Opinión | DÍA DE LOS DIFUNTOS

Corrales de muertos

Los cementerios son los libros de piedra del pasado, el testimonio de la vida que fue más que de la muerte que en ellos reposa

Cementerio de La Almudena de Madrid

Cementerio de La Almudena de Madrid / DAVID CASTRO

"Corral de muertos entre pobres tapias/ hechas también de barro/ Pobre corral donde la hoz no siega,/ sólo una cruz en el desierto campo señala tu camino…". Así empieza el poema En un cementerio de lugar castellano de Miguel de Unamuno, ese poema que define como muy pocos la concepción que de la muerte tenemos los españoles, que convertimos los cementerios en corrales apartados de la vida general al revés que en otras culturas, donde los muertos conviven con los vivos en jardines por los que los vecinos pasean o toman el sol con normalidad.

Solamente en estos días de noviembre, el mes de los muertos para nosotros, los cementerios cobran vida y se abren a los vivos después de un año entero olvidados por todos, salvo por quienes se encargan de su mantenimiento. Parece como si tuviéramos miedo de la muerte y por eso la cerramos con candados y ocultamos de nuestra vista con altos muros. Si de barro, como al que cantó Unamuno, dándole un aspecto de corrales (“Como un islote en junio,/ te ciñe el mar dorado/ de las espigas que a la brisa ondean…”), si de cemento, de patios de almacén. En cualquier caso, cercados a los que nadie se aproxima mientras puede ni visita excepto por obligación.

Y, sin embargo, los cementerios son algo más que corrales de muertos. Los cementerios son los libros de piedra del pasado, el testimonio de la vida que fue más que de la muerte que en ellos reposa. Por eso, uno no entiende la negación a la que les sometemos normalmente cuando deberían ser parte de nuestra vida, el lugar al que acudiéramos buscando paz y conocimiento de los demás y de nosotros mismos y no solo para recordar a los muertos una vez al año.

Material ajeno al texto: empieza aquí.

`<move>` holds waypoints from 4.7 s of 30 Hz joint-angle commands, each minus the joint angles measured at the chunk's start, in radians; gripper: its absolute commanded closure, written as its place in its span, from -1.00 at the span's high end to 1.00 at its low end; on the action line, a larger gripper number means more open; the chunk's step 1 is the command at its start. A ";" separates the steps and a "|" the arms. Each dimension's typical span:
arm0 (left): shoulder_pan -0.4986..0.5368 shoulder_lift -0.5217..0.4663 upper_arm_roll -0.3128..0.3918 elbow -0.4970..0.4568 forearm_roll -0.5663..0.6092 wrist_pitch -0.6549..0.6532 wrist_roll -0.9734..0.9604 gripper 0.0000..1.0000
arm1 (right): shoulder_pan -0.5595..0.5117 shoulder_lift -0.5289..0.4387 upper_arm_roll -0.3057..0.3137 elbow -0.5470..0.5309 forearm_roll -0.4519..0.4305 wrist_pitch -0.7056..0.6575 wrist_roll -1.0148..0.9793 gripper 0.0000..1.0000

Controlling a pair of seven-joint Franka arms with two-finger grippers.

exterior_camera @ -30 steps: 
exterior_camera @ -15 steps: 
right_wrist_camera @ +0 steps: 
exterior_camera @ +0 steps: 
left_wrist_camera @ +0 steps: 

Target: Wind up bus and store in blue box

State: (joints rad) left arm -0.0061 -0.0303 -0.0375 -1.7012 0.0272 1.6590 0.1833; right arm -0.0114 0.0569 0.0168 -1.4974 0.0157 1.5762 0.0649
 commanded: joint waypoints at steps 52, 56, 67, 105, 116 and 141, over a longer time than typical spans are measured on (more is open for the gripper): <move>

Ni siquiera son sitios tristes pese a que lo parezcan (la tristeza está en nuestros ojos, no en lo que ven, como en los espejos) como lo demuestran esos grandes cementerios europeos por los que la gente pasa en su camino de un sitio a otro o se sienta a descansar como si de jardines normales se tratase. Incluso los hay alegres como el de la aldea rumana de Sapantza, convertido en un colorido cómic por artesanos locales que se encargan de escribir y dibujar los epitafios de los muertos a modo de viñetas, por ejemplo: Maldito taxista de Cluj que viniste a matarme aquí ¡Con lo bien que yo vivía!, haciendo de él un lugar turístico, o, sin llegar a tanto, el de Novodedichi, en Moscú, donde reposan sin melancolía ni esperanza los grandes hombres de la Unión Soviética, cada uno de ellos bajo la representación en mármol de lo que les convirtió en héroes para su país: un cohete el constructor de la nave Soyuz, un fusil el del Kalasnikov, un corazón de metacrilato rojo el autor del primer transplante de corazón en Rusia…

De todos modos, puesto a elegir, yo prefiero esos cementerios pobres que hoy rebosarán de flores pero que durante todo el año permanecen solos pese a que sus vecinos saben que terminarán allí. Como el del poema de Fermín Ferrero, escrito para el de Oncala, la aldea soriana de su madre, en un día como éste: “Siempre un frío que pela. En cuanto las sacas/ del bolsillo, las manos se te enganchan/ Venimos cada año al cementerio/ La puerta está cerrada con unas cuerdas/ de paca. Desatamos los nudos/ Mi madre lleva un azadillo y un caldero/ con un poquitín de agua para los ramos/ de crisantemos y de rosa tardías,/ de haberlas. Reza un padrenuestro y se pone/ a cavuchar las tumbas, aporca algo de tierra/ hasta formar una lomilla, destripa/ los pequeños terrones. El frío/ es bueno porque es blanco. No conocí/ a ninguno de mis abuelos. Hay hierbas/ secas, recién cortadas, excepto en las esquinas,/ llenas de pasto y cardos. Han sujetado/ con alambres las flores de plástico, a las cruces,/ a algunas cruces. Faltan letras de los nombres,/ las que tienen. Mi madre deposita/ muy despacio, con mimo, los ramos/ encima de los lomos, como si acostase/ a los abuelos con amor/ A veces caen chispas de aguanieve/ Miramos a poniente, a lo alto. Nos vamos/ Mi madre se persigna. El frío es nuestro”.